Sin embargo, el proceso no fue fácil. Aquella crisis económica intensa creó una enorme inestabilidad social, con numerosas huelgas tanto laborales como políticas. Los dos principales partidos de izquierda, anteriores a la dictadura, el PSOE y el PCE, parecían comprometidos con la transición, pero nadie, a ciencia cierta, conocía realmente la influencia real de ambos ni la capacidad de otras fuerzas políticas que fueron apareciendo en aquellos años finales de la dictadura o su incidencia en los sindicatos. Tampoco se sabía qué peso podría tener la CNT, otra de las organizaciones históricas que ya se había pronunciado contra todo pacto. En el País Vasco, además, estaba la lucha nacional, con varias organizaciones armadas. A esto se debía añadir la presencia de sectores inmovilistas dentro del régimen y que no iban a ponerlo fácil. Surgió además un terrorismo de extrema derecha.



En este contexto, los sucesos de Vitoria, a poco más de tres meses de la muerte del dictador y cuando apenas se había movido nada de la maquinaria del Estado, fue un momento de tensión sin igual. La reacción de la policía no se alejó en absoluto del funcionamiento represivo propio de una dictadura, con la consecuencia fatal en vidas humanas, lo que parecía decantar la balanza a favor de quienes sostenían en la oposición que nada iba a cambiar y que sólo cabía una acción radical, rupturista y revolucionaria frente al inmovilismo del aparato del Estado.

Llegarían en aquellos años otros actos violentos.
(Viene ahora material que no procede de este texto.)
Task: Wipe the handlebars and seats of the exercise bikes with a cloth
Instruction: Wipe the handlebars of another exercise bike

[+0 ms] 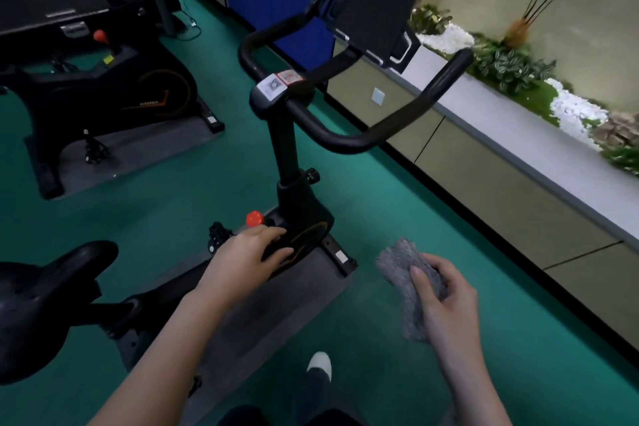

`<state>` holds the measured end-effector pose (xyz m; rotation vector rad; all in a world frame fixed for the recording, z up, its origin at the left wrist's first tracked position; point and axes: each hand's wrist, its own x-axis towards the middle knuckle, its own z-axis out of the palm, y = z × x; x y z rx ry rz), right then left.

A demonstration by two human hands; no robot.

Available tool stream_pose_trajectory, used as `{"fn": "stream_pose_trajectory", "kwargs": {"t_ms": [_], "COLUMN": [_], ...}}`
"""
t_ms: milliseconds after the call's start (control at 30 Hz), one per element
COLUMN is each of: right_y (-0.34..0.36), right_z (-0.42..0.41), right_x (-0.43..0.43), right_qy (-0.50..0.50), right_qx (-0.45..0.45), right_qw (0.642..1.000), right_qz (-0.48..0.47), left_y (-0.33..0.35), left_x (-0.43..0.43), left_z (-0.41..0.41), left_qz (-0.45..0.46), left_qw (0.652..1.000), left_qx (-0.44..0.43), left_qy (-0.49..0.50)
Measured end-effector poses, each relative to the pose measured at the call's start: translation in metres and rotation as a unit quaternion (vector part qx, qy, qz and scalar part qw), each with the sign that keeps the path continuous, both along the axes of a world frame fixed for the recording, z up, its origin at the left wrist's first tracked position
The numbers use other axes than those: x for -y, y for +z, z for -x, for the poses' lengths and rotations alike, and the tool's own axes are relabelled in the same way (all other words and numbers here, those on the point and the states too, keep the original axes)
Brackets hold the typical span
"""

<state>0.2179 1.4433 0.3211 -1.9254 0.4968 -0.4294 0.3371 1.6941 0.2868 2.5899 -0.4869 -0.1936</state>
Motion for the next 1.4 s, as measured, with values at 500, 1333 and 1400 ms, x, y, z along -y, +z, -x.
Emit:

No fue la Transición ni de lejos un modelo pacífico tan ejemplar como nos quisieron mostrar, aunque el proceso continuó hasta el actual sistema democrático, no sabemos si pleno o no, siempre mejorable en todo caso, aun cuando una vez culminado el proceso de cambio, hacia mediados de los ochenta, continuaron presentes flecos de aquellos años, de la dictadura inclusive, como fue el terrorismo de ETA, el de la extrema derecha o actuaciones del Estado bastante cuestionables.



Hoy, a raíz de los disturbios en varias ciudades españolas, se vuelve a repetir que la violencia no cabe en el debate político, un objetivo a todas luces deseable, pero sin que podamos eludir que la violencia, desgraciadamente, forma parte de las relaciones de poder que se da siempre en cualquier sistema humano complejo, a veces de forma evidente, otras de un modo más sutil. Las administraciones públicas muchas veces, en ese afán declarado de establecer un relato, esto es, de dar una interpretación única de la historia, va construyendo un memorial que pretende mantener el recuerdo. En el caso de los hechos de Vitoria, se ha decidido, a raíz de este aniversario, levantar en la propia Iglesia de San Francisco de Asís un Centro Memorial de las Víctimas del 3 de Marzo, no sé muy bien si en consonancia con la labor que realiza la Asociación 3 de Marzo, que reúne a víctimas, familiares y amigos de quienes sufrieron aquellos hechos (http://www.martxoak3.org/) y que realiza sus propios actos de recuerdo.

Tal vez necesitemos que desde el cine y la literatura se afronte más esta historia reciente en el País Vasco y en España, como ya está ocurriendo. Sin duda la visión aportada desde este ámbito sea más certera de lo que se da, me temo, en otros foros, más atentos a intereses políticos y a establecer esos relatos que a todas luces se pretenden únicos.